Wilson returns to home state in Wake Forest

spIUvsPennSt

IU Coach Kevin Wilson is going home this weekend. Only, he doesn’t consider it to be home.

When IU makes the journey to Winston-Salem, North Carolina, to play Wake Forest on Saturday, Wilson will not be there to see his old buddies. He said they can come to Bloomington if they want to see him.

Wilson’s dad is already here with him, he said, so Wilson’s family is not his 
appeal either.

“I’m not going back home because my home is here,” he said.

The trip back to Wilson’s home state is even more relevant because of remarks made at an alumni event back in June. He was running through the IU football schedule and had direct words for Wake Forest.

“I’m a southern Baptist, but I don’t like the Deacons,” Wilson said in June. “We’re going to kick their ass.”

Wilson was raised in Maiden, North Carolina. The drive from Wilson’s hometown to the Wake Forest campus takes just longer than an hour.
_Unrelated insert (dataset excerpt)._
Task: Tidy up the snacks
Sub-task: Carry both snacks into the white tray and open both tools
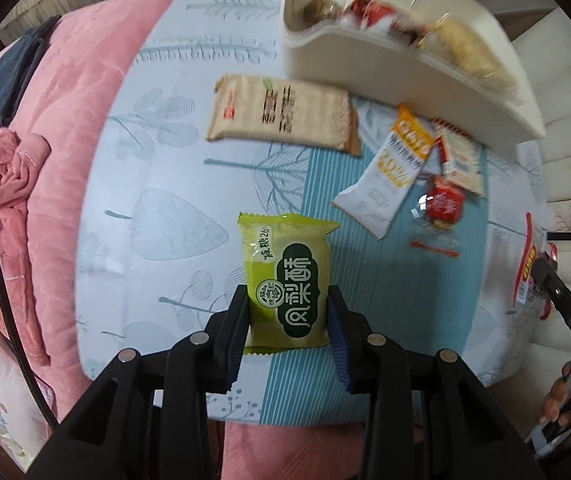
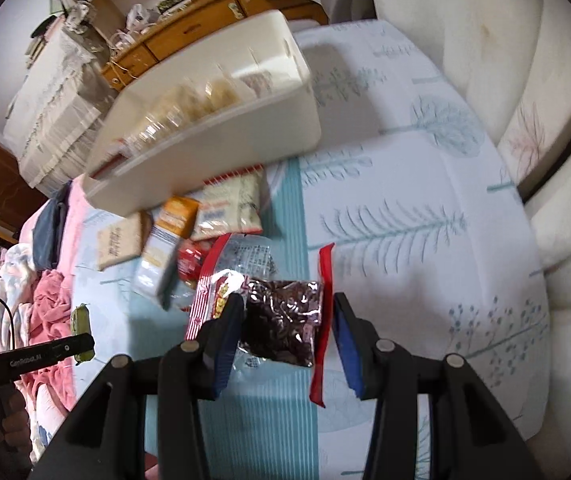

He remembers going to American Legion Boys State events at Wake Forest and was recruited to play football there out of high school.

Wilson played his college ball at North Carolina, and his first three coaching jobs were in the Tar Heel state at Winston-Salem State, North Carolina A&T and a North Carolina high school.

He knows the area well and is familiar with Wake Forest. He referred to it as a great place with tremendous players. He said he just doesn’t like them.

“When you grow up on Tobacco Road, it’s like growing up in this state — you either like somebody or not,” Wilson said. “It ain’t nothing personal.”

When talking about the Wake Forest comments, Wilson said they were made at an alumni event. At events like those, he said he wants to tell alumni IU will win every game. He was more annoyed that media is allowed at those events.

He doesn’t seem to have nostalgic feelings about home or his old days driving a bus at Maiden High School.

He said he had an opportunity to take a job at his alma mater, North Carolina, when he was at 
Northwestern coaching.

“I said, ‘No, my home is here with Coach Walker,’” he said. “‘These are my guys. This is my team.’”

But Wilson does have positive thoughts on his early days. He particularly speaks fondly of his first job as an offensive line coach at Winston-Salem State, saying he learned more in one year there than anywhere else in his career. Wilson smiled while looking back on recruiting, teaching classes and coaching football for the first time as a 26-year-old.

But 28 years later, Wilson is the head coach at IU. He is going into BB&T Field — instead of the old Groves Stadium — as an opponent, not a 5th grader on a trip with the Baptist church. He said he is excited to be back in the region and none of his comments about Wake Forest were meant to be insults.

“That was nothing slighting Wake Forest University or their football team,” he said. “It’s going to be a very good challenge.”